(Source records)
>>>
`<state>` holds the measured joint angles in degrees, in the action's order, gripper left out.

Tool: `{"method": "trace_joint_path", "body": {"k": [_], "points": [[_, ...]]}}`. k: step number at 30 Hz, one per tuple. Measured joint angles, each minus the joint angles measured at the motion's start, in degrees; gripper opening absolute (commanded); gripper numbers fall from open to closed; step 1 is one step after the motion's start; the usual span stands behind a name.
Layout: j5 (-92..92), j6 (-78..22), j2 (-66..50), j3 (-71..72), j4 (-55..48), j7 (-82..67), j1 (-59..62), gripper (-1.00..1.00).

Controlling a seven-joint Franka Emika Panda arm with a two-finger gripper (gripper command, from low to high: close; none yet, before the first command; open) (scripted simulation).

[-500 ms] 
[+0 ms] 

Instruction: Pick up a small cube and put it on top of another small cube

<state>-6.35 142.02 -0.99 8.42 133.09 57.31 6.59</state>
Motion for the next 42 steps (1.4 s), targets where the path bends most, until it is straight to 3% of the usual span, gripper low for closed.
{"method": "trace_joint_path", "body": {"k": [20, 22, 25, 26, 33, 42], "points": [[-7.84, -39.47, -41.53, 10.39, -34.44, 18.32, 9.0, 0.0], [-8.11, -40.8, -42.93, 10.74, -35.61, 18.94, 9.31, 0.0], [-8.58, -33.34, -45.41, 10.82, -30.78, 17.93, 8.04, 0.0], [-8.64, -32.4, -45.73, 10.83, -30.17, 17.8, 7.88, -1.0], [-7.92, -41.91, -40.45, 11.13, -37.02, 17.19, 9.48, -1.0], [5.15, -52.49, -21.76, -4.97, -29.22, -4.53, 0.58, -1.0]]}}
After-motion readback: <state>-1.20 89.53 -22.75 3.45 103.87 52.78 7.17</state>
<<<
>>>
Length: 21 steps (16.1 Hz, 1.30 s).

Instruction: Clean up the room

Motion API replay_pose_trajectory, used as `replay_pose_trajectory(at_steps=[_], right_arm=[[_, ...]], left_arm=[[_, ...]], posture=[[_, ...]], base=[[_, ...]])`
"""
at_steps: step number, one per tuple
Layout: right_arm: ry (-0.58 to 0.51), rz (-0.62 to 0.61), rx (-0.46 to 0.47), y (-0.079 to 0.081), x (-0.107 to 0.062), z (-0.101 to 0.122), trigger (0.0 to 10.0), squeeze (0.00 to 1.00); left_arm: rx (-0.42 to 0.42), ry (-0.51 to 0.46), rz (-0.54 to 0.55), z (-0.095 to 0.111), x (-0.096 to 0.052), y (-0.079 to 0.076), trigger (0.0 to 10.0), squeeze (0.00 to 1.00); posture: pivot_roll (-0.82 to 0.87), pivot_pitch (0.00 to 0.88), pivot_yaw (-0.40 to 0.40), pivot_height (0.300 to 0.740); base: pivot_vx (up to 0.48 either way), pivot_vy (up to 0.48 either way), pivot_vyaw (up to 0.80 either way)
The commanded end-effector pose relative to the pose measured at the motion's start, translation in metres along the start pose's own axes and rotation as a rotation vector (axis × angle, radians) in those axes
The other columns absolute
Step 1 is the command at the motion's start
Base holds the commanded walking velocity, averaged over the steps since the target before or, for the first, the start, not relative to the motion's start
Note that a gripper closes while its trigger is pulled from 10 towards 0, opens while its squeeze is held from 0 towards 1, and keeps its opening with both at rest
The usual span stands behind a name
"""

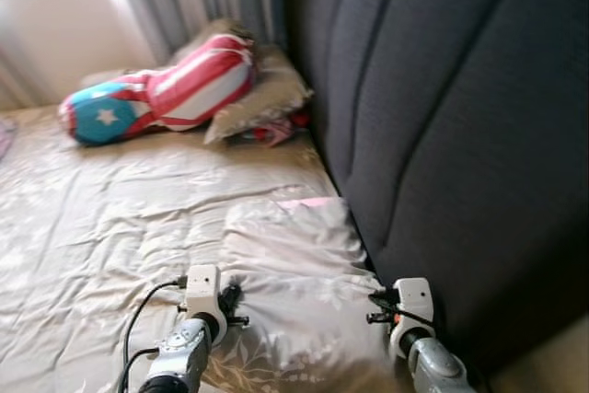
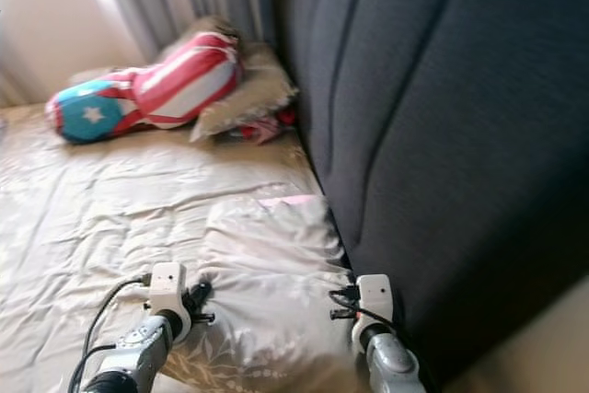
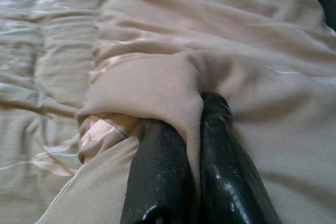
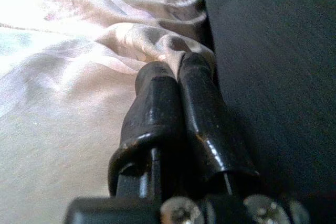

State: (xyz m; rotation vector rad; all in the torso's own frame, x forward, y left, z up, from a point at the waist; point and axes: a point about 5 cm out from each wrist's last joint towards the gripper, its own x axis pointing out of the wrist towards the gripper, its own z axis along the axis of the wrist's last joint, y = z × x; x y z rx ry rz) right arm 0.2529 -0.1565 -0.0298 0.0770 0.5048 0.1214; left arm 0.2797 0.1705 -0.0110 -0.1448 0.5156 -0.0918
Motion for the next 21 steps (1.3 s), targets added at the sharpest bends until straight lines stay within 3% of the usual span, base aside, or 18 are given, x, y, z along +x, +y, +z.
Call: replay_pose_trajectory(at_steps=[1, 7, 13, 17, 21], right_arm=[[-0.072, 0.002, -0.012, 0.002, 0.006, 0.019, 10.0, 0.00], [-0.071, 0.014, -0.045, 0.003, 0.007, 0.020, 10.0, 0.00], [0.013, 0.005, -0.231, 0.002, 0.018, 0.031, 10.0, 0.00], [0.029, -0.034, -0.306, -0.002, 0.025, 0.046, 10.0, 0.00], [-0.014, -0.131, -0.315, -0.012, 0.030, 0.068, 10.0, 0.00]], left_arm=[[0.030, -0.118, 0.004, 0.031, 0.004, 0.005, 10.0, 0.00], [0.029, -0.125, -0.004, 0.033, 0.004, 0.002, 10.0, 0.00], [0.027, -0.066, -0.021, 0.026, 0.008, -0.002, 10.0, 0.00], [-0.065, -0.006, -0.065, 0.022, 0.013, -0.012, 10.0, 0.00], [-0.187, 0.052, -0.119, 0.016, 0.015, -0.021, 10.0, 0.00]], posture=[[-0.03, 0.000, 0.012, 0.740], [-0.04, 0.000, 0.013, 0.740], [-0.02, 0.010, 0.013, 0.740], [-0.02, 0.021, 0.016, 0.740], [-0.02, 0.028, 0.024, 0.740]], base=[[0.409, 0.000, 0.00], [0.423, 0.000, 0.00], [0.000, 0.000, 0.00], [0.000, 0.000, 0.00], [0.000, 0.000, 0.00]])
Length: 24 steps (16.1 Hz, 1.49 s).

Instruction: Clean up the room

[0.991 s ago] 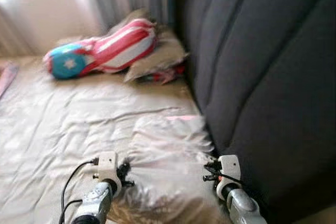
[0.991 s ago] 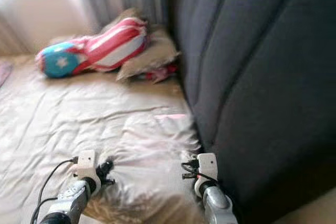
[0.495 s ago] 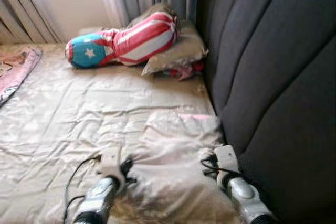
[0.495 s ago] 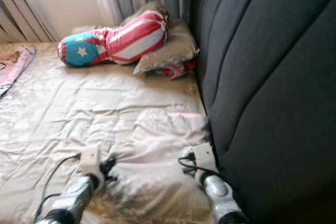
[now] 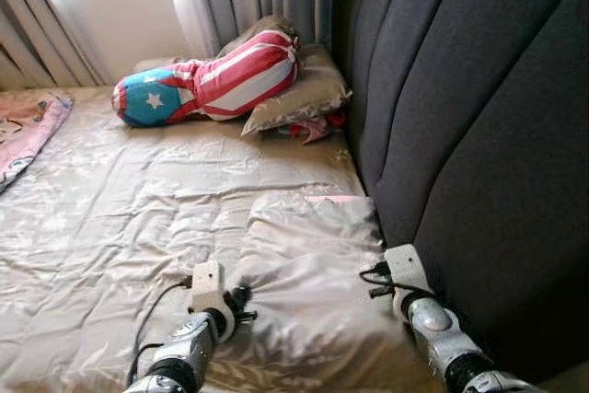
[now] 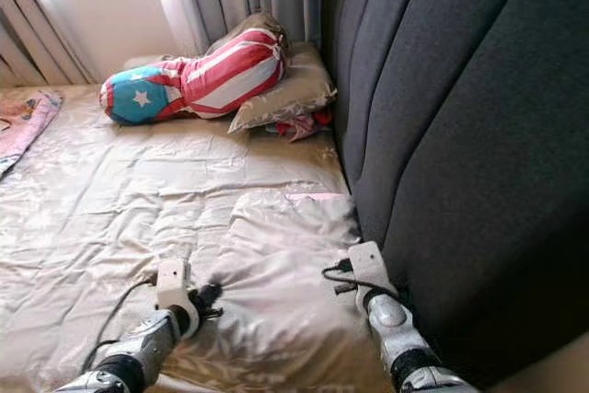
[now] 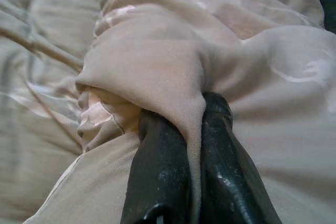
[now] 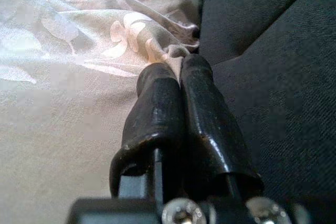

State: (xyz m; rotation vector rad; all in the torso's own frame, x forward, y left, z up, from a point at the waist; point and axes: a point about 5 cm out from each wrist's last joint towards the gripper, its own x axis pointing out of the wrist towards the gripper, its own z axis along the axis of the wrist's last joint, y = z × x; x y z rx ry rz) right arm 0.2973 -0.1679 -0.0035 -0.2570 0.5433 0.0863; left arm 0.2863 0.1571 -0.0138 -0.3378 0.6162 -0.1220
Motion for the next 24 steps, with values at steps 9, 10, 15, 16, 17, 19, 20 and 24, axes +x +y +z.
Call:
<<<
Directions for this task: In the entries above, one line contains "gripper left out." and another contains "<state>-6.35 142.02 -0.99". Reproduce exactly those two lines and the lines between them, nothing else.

Task output:
`<state>` holds the measured joint angles in degrees, in the action's order, gripper left out.

Tool: `{"method": "trace_joint_path", "body": {"k": [_], "points": [[_, ...]]}}`. k: step number at 30 Hz, one per tuple. Measured joint angles, each minus the joint angles measured at the motion's start, in degrees; gripper opening absolute (commanded); gripper numbers fall from open to closed; step 1 is one step after the motion's start; the usual span stands behind a name.
Layout: j5 (-92..92), j6 (-78..22), j2 (-66..50), j3 (-71..72), j4 (-55..48), j7 (-82..67), j1 (-59..62), gripper (-1.00..1.00).

Controlling a seven-joint Franka Emika Panda arm with a two-finger gripper (gripper command, from low to high: close; none yet, before the first command; open) (scripted simulation).

[-500 ms] 
[+0 ms] 

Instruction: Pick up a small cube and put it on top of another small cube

<state>-6.35 142.02 -0.99 8.42 133.09 57.31 6.59</state>

No further output is required.